| Work order |
The whole listing is to be restated, character for character.

*** Available data Section Begins ***

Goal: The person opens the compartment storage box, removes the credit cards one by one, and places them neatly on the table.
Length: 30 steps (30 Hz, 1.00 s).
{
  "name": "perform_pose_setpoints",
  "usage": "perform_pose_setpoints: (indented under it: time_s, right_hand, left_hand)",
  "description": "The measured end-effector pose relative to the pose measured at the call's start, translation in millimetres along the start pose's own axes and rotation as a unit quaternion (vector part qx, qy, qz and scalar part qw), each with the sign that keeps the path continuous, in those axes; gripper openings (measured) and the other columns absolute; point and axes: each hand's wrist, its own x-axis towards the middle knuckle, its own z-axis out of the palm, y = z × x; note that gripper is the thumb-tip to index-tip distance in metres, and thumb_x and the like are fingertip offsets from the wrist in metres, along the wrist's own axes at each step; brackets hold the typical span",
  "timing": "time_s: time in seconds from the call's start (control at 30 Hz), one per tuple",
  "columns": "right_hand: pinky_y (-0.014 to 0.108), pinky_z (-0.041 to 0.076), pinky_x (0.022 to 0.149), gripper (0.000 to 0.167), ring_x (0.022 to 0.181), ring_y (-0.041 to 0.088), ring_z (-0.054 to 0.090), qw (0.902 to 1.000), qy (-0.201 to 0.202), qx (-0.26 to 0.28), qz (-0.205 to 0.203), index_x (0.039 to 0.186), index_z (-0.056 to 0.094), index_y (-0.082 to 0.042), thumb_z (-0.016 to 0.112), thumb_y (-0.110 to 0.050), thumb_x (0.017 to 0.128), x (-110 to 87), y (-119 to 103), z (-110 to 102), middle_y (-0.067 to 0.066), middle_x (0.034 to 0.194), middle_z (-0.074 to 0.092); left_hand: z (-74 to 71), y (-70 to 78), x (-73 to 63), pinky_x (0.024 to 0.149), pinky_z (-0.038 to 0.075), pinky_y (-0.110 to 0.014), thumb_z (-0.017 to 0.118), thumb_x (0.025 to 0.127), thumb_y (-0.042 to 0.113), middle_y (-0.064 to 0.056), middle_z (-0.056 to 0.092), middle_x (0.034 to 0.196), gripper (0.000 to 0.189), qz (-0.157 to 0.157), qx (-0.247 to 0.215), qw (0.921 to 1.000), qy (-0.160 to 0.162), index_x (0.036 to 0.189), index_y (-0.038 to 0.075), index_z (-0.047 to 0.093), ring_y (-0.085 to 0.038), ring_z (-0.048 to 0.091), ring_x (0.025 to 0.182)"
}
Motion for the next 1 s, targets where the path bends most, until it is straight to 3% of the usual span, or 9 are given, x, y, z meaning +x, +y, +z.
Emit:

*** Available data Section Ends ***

| Finished task |
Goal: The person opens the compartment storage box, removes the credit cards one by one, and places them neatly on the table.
Length: 30 steps (30 Hz, 1.00 s).
{
  "name": "perform_pose_setpoints",
  "usage": "perform_pose_setpoints: (indented under it: time_s, right_hand, left_hand)",
  "description": "The measured end-effector pose relative to the pose measured at the call's start, translation in millimetres along the start pose's own axes and rotation as a unit quaternion (vector part qx, qy, qz and scalar part qw), each with the sign that keeps the path continuous, in those axes; gripper openings (measured) and the other columns absolute; point and axes: each hand's wrist, its own x-axis towards the middle knuckle, its own z-axis out of the palm, y = z × x; note that gripper is the thumb-tip to index-tip distance in metres, and thumb_x and the like are fingertip offsets from the wrist in metres, along the wrist's own axes at each step; brackets hold the typical span",
  "timing": "time_s: time in seconds from the call's start (control at 30 Hz), one per tuple",
  "columns": "right_hand: pinky_y (-0.014 to 0.108), pinky_z (-0.041 to 0.076), pinky_x (0.022 to 0.149), gripper (0.000 to 0.167), ring_x (0.022 to 0.181), ring_y (-0.041 to 0.088), ring_z (-0.054 to 0.090), qw (0.902 to 1.000), qy (-0.201 to 0.202), qx (-0.26 to 0.28), qz (-0.205 to 0.203), index_x (0.039 to 0.186), index_z (-0.056 to 0.094), index_y (-0.082 to 0.042), thumb_z (-0.016 to 0.112), thumb_y (-0.110 to 0.050), thumb_x (0.017 to 0.128), x (-110 to 87), y (-119 to 103), z (-110 to 102), middle_y (-0.067 to 0.066), middle_x (0.034 to 0.194), middle_z (-0.074 to 0.092); left_hand: z (-74 to 71), y (-70 to 78), x (-73 to 63), pinky_x (0.024 to 0.149), pinky_z (-0.038 to 0.075), pinky_y (-0.110 to 0.014), thumb_z (-0.017 to 0.118), thumb_x (0.025 to 0.127), thumb_y (-0.042 to 0.113), middle_y (-0.064 to 0.056), middle_z (-0.056 to 0.092), middle_x (0.034 to 0.196), gripper (0.000 to 0.189), qz (-0.157 to 0.157), qx (-0.247 to 0.215), qw (0.921 to 1.000), qy (-0.160 to 0.162), index_x (0.036 to 0.189), index_y (-0.038 to 0.075), index_z (-0.047 to 0.093), ring_y (-0.085 to 0.038), ring_z (-0.048 to 0.091), ring_x (0.025 to 0.182)"
}
Motion for the next 1 s, targets where the path bends most, until it is straight to 3% of the usual span, or 9 are given, x, y, z meaning +x, +y, +z.
Emit:

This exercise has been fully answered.